EXERCISE GOAL:
Exact duplicates of the lines from the top of the data through the line containing "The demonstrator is" are needed, with every picture left out.

EXERCISE DATA START

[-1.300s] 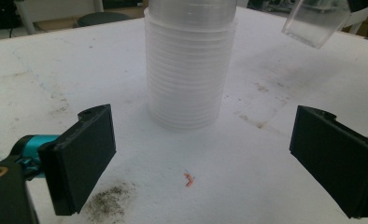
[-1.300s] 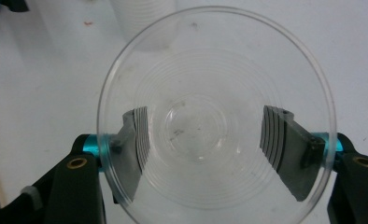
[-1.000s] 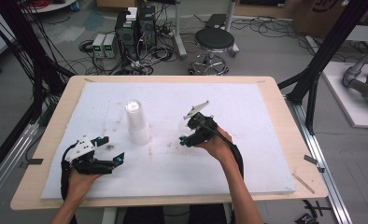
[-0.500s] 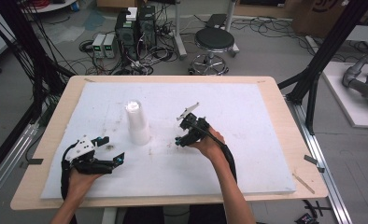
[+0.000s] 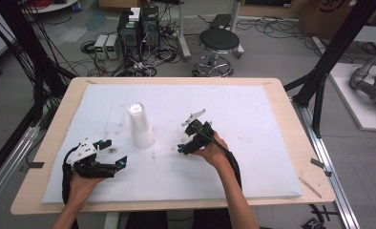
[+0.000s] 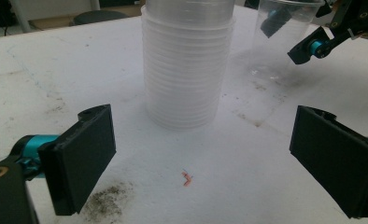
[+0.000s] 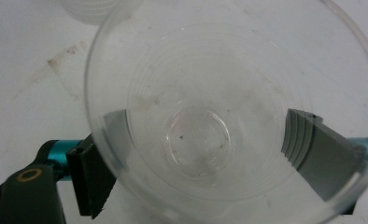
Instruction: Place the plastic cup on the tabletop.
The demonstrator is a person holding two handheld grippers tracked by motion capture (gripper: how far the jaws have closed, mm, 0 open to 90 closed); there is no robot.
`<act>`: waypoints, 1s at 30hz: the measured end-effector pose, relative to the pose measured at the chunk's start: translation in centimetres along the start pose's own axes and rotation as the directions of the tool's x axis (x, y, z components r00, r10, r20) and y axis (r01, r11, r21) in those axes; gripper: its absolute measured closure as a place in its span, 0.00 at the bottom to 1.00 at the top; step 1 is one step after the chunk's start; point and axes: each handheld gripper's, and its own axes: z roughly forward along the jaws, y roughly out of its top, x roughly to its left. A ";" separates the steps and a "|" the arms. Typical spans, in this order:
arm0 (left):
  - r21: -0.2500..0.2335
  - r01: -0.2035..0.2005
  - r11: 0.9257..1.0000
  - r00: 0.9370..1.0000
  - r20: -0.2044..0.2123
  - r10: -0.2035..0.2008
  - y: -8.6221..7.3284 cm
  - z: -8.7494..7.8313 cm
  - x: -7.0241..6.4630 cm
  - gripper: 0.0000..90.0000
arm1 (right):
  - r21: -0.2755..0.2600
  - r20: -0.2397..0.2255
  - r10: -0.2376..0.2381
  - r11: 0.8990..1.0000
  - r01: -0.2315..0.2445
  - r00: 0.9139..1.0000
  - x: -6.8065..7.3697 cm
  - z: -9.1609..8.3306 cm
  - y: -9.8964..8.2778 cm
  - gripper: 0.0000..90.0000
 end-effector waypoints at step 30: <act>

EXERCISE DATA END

THE ANSWER:
[-1.300s] 
[-1.300s] 
[-1.000s] 
[-0.500s] 
[+0.000s] 
[+0.000s] 
[+0.000s] 
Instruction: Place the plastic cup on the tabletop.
The demonstrator is a person holding two handheld grippers tracked by motion capture (gripper: how far the jaws have closed, mm, 0 open to 90 closed); there is no robot.

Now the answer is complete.